林庭風手上又握著足以毀了她的證據,所以這個婚,非成不可。
至於成婚後如何,那就是之後的事了。
就在莊詩涵懊惱之際,隻聽聞祁涼聲道:“你還有的選。”
莊詩涵卻覺得他是在故意諷刺他,橫眉道:“我自己選的路,就算是哭著也會走下去。
咱們之間的關係,還輪不到你在這兒假惺惺。”
說完,不等聞祁說什麼,便要轉身離開。
聞祁無奈一笑,“你急什麼,孤的話都還沒說完。”
莊詩涵冷著臉道:“我們之間沒什麼好說的。”
尤其是想到茶樓裡人來人往,她更覺心煩,壓低聲音道:“你若真的顧念舊情,就趁早帶著你的太子妃離開京城。
否則下次再見,我們便是敵人。”
聞祁不由輕歎一聲,“古人誠不欺我,唯女子與小人難養也。”
莊詩涵臉一沉,嫌棄道:“不會用詞就彆瞎用,難怪都說梁國是蠻夷之地。”
聞祁也不惱,反倒十分讚同道:“孤也覺得梁國在禮儀詩書方麵,與大安相距甚遠。”
他可是梁國太子,竟這般貶低自己的母國?
對上莊詩涵略帶詫異的雙眸,聞祁笑得涼薄道:“若是可以,孤寧願做一個安地的普通人。
而並非是,這所謂的狗屁太子。

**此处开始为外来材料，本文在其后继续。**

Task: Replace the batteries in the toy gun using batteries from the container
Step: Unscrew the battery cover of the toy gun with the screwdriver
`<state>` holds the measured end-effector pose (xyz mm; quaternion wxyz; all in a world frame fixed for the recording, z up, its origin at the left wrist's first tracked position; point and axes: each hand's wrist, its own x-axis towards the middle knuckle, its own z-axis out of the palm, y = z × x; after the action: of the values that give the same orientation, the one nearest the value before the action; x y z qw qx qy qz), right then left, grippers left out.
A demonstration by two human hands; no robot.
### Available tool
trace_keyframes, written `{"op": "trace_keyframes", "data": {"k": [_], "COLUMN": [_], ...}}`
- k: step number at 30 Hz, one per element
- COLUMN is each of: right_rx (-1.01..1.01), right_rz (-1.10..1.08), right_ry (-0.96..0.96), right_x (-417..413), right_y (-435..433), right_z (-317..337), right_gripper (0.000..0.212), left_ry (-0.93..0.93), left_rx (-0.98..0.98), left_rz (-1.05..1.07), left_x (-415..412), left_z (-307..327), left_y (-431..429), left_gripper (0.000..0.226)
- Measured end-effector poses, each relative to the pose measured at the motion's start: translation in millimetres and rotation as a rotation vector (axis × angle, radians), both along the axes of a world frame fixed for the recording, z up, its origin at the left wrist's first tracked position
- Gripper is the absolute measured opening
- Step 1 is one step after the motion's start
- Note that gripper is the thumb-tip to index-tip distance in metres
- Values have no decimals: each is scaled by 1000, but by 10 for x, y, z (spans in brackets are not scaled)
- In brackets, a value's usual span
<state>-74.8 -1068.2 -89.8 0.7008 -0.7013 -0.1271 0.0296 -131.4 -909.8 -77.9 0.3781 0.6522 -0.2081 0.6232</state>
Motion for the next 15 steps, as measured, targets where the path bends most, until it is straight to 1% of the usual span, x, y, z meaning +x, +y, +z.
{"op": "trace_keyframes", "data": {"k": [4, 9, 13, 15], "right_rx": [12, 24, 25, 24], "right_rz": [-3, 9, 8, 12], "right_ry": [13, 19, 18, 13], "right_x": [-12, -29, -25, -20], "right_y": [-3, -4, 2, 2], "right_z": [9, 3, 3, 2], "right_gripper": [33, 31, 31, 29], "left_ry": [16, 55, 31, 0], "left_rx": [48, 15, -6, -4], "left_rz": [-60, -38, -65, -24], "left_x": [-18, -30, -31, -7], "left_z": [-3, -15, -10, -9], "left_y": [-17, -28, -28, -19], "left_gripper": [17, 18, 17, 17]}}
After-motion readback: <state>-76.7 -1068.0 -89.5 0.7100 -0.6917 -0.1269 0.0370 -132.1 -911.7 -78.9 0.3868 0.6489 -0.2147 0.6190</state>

”
莊詩涵:“……”
若他並非是梁國太子,他還能說得出這種話來?
世人無不愛權勢。
她一樣,聞祁亦不能免俗。
像是料到了莊詩涵不會信,聞祁勾了勾唇角,問:“要不試試看?”
試試看什麼?
回過神來,莊詩涵立即道:“你想都彆想。”
聽著外頭的腳步聲,她壓低聲音警告道:“你最好安分些,彆做什麼讓我為難的事。
否則,我也不確定自己會做出什麼事情來。”
丟下這話,她轉身快步離開。
盯著她的背影,聞祁扯出一抹笑,“詩涵,你逃不掉的。”
聲音雖輕,卻一字不落的傳進了莊詩涵的耳朵裡。
她頓時隻覺後背發涼,不由加快了腳步。
下樓梯時不慎撞到了人,也隻匆匆扔下一句對不住,逃也似的離開。
被撞的女子眉頭緊蹙,看向身旁的人問道:“方才的人,是不是那位詩涵郡主?”
小二賠著笑道:“夫人好眼力,這便是那位醫色雙絕的詩涵郡主。”
“醫色雙絕?”那位夫人冷笑一聲,與同行的人說道:“相貌確實不錯,就是醫術,好不好的還真不好說。”
同行的人不免問:“何姐姐怎麼這麼說?”
“怎麼,你們沒聽說靖國公前些日子病重的事?”
“倒是聽老爺提過,可國公爺不是身子一向不好,想來郡主也沒什麼好的辦法。”
那夫人聞言,笑容更加諷刺,“醫術不精就是不精,哪來那麼多的借口。
我家相公前幾日去拜訪過靖國公,老爺子的身體經過永安郡主的調理,如今下地走上二裡路都不成問題。”
“永安郡主的醫術這般厲害?”
“那是自然,這次邊城鬨出那麼大的亂子,要不是永安郡主以身犯險,還不知道最後該怎麼收場呢。”
幾人聞言,更是唏噓不已。
有人小聲道:“虧得我還以為傳聞中那位郡主是詩涵郡主,為她添妝的東西都準備好了。”
為首的夫人還想說些什麼,餘光就瞥見走廊一角的房門被人打開,緊接著,走出一個麵容堪稱妖孽的男人來。